But you probably won't find anything in Arabic.

The reasons are simple. Over the years Arabic-speaking people have been seen as a small segment of the consumer electronic markets, whose small size and limited spending power didn't justify the development of Arabic manuals, software or hardware.

But the region's growing econ-omies have produced a growing demand for consumer electronics, and with that has come the demand for Arabic instructions.

"I think worldwide companies need to start concentrating not on the Middle East. They need to start concentrating on the Arabic population," said Sofyan A Moayed of iMachines, Bahrain's largest reseller of Apple computers. "It you want to make money in the Middle East you need to concentrate on the average man on the street who speaks Arabic."

When speaking at the International Consumer Electronics show in Las Vegas this month, Al Moayed often spoke out about the lack of software and hardware that fail to include Arabic, even pointing out the Apple's failure to include Arabic on the iPhone.

Minimal

Some companies, including Acer, Wikipedia and Microsoft, offer Arabic, but such items are often minimal when compared to English-based products or the companies' other product lines. Microsoft, for example, offers Arabic on its operating systems and Office applications but does not supports Arabic on the Xbox platform.

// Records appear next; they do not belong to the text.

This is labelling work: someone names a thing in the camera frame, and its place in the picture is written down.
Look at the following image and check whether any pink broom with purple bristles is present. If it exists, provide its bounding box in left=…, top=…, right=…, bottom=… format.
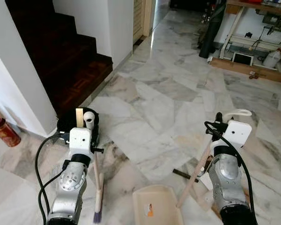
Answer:
left=83, top=112, right=105, bottom=224

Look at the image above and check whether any beige long-handled dustpan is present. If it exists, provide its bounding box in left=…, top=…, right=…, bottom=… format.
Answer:
left=133, top=109, right=252, bottom=225

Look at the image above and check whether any light wood block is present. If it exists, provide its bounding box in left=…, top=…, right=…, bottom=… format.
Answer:
left=76, top=108, right=84, bottom=128

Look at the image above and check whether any black round bin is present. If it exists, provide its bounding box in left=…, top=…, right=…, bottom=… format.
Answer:
left=56, top=108, right=100, bottom=141

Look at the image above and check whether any dark thin stick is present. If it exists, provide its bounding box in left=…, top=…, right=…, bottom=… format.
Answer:
left=172, top=169, right=200, bottom=182

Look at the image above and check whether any long wooden board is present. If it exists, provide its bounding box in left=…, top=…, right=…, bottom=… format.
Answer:
left=210, top=57, right=281, bottom=85

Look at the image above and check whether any small black framed panel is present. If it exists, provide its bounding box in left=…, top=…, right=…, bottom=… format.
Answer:
left=232, top=52, right=254, bottom=66

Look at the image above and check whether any white plastic jug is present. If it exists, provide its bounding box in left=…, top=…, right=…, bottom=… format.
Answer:
left=263, top=48, right=281, bottom=70

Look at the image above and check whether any dark wooden staircase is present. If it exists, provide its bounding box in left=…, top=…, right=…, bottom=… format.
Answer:
left=5, top=0, right=114, bottom=118

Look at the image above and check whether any dark rolled mat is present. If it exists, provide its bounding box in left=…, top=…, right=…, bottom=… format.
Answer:
left=199, top=0, right=225, bottom=59

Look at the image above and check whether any wooden louvre door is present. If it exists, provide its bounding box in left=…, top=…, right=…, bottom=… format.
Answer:
left=133, top=0, right=155, bottom=45

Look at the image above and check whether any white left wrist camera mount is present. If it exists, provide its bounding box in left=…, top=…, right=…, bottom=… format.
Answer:
left=69, top=127, right=95, bottom=158

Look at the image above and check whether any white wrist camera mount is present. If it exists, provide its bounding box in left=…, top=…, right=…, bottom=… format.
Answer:
left=223, top=120, right=252, bottom=150
left=69, top=127, right=95, bottom=158

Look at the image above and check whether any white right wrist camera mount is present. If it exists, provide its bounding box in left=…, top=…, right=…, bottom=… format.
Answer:
left=223, top=120, right=252, bottom=150

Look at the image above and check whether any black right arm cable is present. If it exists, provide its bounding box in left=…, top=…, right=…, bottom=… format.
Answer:
left=205, top=121, right=258, bottom=221

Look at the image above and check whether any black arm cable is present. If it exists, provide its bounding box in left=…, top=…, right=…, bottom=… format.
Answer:
left=35, top=134, right=71, bottom=225
left=205, top=121, right=258, bottom=221

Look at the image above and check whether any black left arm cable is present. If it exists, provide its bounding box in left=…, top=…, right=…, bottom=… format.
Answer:
left=35, top=134, right=71, bottom=225

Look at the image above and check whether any white frame sewing table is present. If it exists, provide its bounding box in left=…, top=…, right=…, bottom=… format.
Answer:
left=220, top=0, right=281, bottom=66

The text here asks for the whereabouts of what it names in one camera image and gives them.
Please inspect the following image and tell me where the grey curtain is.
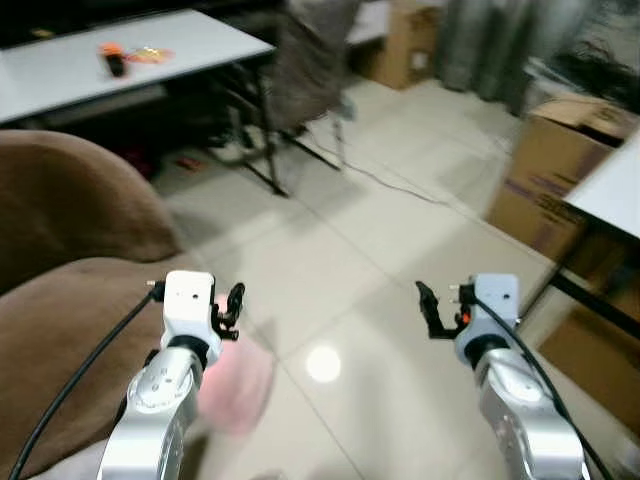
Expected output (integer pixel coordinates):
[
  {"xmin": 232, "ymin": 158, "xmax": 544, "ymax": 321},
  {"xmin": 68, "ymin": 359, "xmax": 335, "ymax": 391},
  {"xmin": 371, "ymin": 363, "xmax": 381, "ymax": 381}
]
[{"xmin": 435, "ymin": 0, "xmax": 601, "ymax": 111}]

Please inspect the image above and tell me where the dark red bag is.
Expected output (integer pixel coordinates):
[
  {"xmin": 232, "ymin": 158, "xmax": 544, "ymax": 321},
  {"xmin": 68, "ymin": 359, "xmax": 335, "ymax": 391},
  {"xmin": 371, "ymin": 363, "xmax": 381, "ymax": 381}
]
[{"xmin": 118, "ymin": 148, "xmax": 161, "ymax": 181}]

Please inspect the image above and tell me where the orange yellow wrapper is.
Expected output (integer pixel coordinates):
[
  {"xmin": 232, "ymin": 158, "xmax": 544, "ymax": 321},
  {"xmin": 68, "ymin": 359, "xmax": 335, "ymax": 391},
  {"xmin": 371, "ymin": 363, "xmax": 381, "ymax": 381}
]
[{"xmin": 125, "ymin": 45, "xmax": 176, "ymax": 64}]

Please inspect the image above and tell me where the plain brown cardboard box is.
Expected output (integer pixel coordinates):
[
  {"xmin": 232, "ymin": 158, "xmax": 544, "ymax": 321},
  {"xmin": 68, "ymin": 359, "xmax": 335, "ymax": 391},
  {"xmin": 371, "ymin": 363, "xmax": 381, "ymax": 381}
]
[{"xmin": 540, "ymin": 290, "xmax": 640, "ymax": 433}]

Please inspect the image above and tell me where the white table black frame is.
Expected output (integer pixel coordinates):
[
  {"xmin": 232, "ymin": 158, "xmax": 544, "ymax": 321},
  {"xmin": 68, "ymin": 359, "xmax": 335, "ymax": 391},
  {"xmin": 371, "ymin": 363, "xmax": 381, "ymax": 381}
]
[{"xmin": 545, "ymin": 130, "xmax": 640, "ymax": 341}]

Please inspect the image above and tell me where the brown velvet round sofa chair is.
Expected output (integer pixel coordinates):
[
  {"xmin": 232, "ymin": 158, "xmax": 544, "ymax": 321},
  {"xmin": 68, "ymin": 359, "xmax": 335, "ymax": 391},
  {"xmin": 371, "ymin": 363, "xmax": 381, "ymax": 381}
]
[{"xmin": 0, "ymin": 130, "xmax": 251, "ymax": 480}]

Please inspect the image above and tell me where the tall cardboard box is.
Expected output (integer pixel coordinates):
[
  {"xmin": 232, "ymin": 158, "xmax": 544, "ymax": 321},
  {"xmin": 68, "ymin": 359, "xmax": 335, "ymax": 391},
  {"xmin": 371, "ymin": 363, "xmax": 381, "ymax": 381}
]
[{"xmin": 375, "ymin": 0, "xmax": 446, "ymax": 91}]

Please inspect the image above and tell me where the large printed cardboard box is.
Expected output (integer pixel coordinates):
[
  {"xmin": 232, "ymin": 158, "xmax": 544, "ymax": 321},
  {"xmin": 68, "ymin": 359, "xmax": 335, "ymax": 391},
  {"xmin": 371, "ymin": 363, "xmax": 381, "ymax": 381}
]
[{"xmin": 487, "ymin": 95, "xmax": 640, "ymax": 263}]

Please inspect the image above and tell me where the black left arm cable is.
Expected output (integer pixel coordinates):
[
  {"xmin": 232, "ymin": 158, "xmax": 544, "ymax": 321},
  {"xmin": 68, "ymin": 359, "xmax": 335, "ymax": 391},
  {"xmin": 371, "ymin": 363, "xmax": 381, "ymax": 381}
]
[{"xmin": 8, "ymin": 283, "xmax": 166, "ymax": 480}]

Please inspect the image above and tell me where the dark leafy plant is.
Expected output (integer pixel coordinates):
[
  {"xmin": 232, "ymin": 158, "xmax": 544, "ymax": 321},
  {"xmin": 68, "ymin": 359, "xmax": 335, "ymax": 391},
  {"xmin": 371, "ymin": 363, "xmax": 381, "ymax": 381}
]
[{"xmin": 550, "ymin": 45, "xmax": 640, "ymax": 106}]

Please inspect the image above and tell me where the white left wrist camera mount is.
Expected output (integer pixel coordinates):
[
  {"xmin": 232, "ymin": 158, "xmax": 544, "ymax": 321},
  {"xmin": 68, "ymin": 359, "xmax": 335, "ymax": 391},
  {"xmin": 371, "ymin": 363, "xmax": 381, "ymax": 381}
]
[{"xmin": 162, "ymin": 270, "xmax": 218, "ymax": 346}]

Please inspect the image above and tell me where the thin dark floor cable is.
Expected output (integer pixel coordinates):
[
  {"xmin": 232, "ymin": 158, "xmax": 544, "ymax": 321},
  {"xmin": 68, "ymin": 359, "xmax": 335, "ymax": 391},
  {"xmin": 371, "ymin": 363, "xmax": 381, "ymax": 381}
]
[{"xmin": 300, "ymin": 125, "xmax": 501, "ymax": 226}]

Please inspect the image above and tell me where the pink square pillow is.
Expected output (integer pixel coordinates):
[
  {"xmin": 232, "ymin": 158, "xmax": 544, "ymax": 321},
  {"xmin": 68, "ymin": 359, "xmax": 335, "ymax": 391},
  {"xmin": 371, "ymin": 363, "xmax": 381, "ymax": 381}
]
[{"xmin": 198, "ymin": 295, "xmax": 276, "ymax": 438}]

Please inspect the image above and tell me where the orange and black device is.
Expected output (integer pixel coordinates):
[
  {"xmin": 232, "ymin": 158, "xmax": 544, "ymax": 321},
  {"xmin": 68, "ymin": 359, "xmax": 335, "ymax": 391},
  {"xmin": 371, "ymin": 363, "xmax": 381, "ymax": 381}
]
[{"xmin": 98, "ymin": 41, "xmax": 128, "ymax": 78}]

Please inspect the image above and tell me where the white folding table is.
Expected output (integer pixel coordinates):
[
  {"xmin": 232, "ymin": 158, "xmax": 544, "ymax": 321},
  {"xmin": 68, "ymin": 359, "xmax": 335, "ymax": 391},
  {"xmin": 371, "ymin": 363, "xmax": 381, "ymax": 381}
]
[{"xmin": 0, "ymin": 10, "xmax": 291, "ymax": 196}]

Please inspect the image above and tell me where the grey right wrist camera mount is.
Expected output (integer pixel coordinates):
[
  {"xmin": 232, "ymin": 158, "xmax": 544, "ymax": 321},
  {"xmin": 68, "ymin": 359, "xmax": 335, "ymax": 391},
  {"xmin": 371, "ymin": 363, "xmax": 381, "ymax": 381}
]
[{"xmin": 468, "ymin": 274, "xmax": 521, "ymax": 346}]

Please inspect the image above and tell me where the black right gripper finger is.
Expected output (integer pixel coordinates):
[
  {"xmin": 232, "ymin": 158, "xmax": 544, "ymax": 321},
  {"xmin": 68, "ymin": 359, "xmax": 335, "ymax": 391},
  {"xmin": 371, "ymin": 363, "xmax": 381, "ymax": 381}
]
[{"xmin": 416, "ymin": 282, "xmax": 444, "ymax": 339}]

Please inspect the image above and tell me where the chair draped brown fabric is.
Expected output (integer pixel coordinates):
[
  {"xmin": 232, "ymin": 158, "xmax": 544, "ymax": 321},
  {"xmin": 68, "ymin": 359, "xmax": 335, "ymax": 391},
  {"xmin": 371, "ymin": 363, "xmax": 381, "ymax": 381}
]
[{"xmin": 265, "ymin": 0, "xmax": 361, "ymax": 166}]

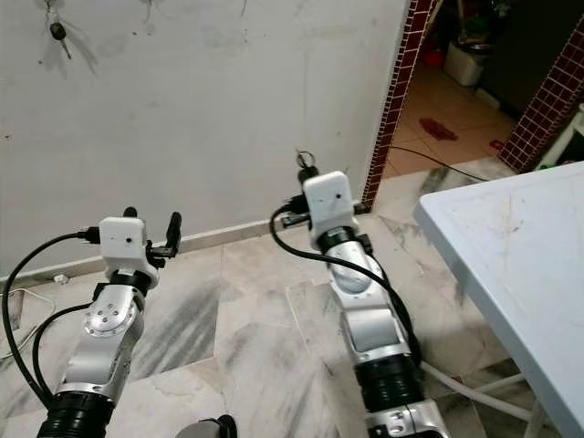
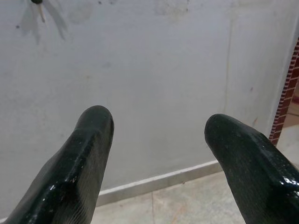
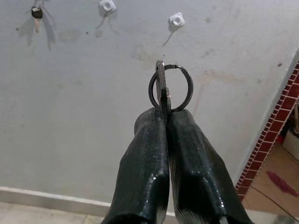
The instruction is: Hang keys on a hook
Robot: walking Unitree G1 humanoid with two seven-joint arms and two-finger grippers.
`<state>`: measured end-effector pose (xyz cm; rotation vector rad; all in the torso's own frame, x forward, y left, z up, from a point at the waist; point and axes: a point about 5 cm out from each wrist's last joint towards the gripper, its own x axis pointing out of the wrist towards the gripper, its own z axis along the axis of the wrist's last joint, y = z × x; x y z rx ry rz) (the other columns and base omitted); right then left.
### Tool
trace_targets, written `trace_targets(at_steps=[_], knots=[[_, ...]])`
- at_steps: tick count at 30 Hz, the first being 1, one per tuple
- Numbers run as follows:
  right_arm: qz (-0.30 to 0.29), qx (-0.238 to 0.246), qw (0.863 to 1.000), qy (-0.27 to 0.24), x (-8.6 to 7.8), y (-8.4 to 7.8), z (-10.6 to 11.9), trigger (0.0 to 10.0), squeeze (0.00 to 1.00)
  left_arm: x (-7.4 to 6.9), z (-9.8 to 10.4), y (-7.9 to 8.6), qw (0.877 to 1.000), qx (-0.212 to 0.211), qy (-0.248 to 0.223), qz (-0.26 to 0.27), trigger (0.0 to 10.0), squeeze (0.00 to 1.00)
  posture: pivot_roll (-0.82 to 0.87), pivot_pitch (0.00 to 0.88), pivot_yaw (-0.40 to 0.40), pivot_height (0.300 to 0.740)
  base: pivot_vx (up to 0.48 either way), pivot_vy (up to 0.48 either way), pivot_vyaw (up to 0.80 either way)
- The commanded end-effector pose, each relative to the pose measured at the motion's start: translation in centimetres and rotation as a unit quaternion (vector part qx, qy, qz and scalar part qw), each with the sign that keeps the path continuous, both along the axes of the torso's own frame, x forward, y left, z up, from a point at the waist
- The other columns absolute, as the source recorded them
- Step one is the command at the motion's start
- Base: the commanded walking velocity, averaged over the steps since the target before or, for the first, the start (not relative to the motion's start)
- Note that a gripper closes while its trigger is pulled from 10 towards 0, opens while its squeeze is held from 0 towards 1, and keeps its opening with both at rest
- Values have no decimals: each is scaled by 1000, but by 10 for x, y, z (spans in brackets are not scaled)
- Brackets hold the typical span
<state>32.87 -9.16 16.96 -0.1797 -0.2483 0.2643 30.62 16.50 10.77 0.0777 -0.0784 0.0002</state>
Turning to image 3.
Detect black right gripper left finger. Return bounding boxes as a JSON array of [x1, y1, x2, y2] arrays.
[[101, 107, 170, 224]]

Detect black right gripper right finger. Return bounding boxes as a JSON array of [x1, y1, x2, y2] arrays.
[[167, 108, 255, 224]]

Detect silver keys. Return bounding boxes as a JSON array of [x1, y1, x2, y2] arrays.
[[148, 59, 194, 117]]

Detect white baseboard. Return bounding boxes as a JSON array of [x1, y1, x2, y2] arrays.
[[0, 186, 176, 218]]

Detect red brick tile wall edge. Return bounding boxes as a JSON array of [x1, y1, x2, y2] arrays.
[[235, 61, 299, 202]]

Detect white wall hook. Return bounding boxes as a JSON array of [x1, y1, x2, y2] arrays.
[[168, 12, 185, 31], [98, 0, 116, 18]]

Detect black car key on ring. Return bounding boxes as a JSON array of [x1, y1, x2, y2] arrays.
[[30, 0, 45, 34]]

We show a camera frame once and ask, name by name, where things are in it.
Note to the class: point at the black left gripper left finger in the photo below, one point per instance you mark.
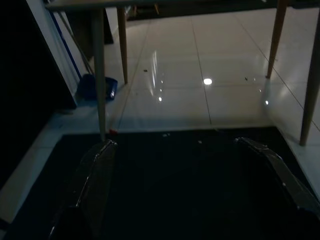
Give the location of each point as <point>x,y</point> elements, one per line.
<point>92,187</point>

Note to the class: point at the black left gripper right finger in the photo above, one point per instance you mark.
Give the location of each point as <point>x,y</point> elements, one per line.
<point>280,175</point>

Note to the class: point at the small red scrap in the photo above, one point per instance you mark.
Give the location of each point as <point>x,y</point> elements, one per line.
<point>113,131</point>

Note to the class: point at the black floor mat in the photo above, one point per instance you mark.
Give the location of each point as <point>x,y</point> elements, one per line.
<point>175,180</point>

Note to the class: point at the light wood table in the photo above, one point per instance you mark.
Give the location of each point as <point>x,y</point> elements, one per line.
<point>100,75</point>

Still, companies seem to be listening to the type of things that Al Moayed has been saying and have started developing products that include Arabic. It's a slow process, but one that is beginning to take hold as companies begin to see the economic advantage.

"There has to be some market potential," said Torbjorn Kanestrom, senior VP for Fast, a company founded in Norway that specialised in creating search engines for businesses. "There has be a certain number of customers to make it works. It can very expensive."

But that hasn't stopped Fast from teaming with the British University in Dubai in an effort to develop a search engine that searches Arabic text.

"The real reason is the commercial opportunity. There is a large number of customers and a large number of users," said Neil Garner, vice president of Fast's international operations. "It's not just the language, it's the region."

Dr Sa'ad Ali Amin, dean of the Informatics at British University in Dubai, said there is no doubt there is a huge demand for Arabic online, but said that because Arabic can be written in so many different ways, it makes it very difficult to search.

"Of course we are mainly dealing with classical Arabic, but we have to consider other dialects," he said. "There could be names written in different ways, but the names could be dependent on the dialect."

Fast currently offer services in 22 languages, and Garner said the addition of Arabic took 18 months. He thinks the trend will continue.

"It going to improve as more of the Arab world comes online, and you have companies... doing fantastically well."

Optoma, which makes projectors, is one company hoping to do well from the introduction of Arabic. Adam Dent, a sales manager for Optoma in the MENA regions, said that when he joined the company 18 months ago, the company had 16 languages available for its products, but that did not include Arabic. Today the company includes an Arabic-version of its user guide, included on a CD, and a Quickstart Guide.

Dent said he thought including the Arabic was something the company ought to do. "If you don't include Arabic, you're saying to quite a lot of people that we don't care what you do. We don't care if you can use our products."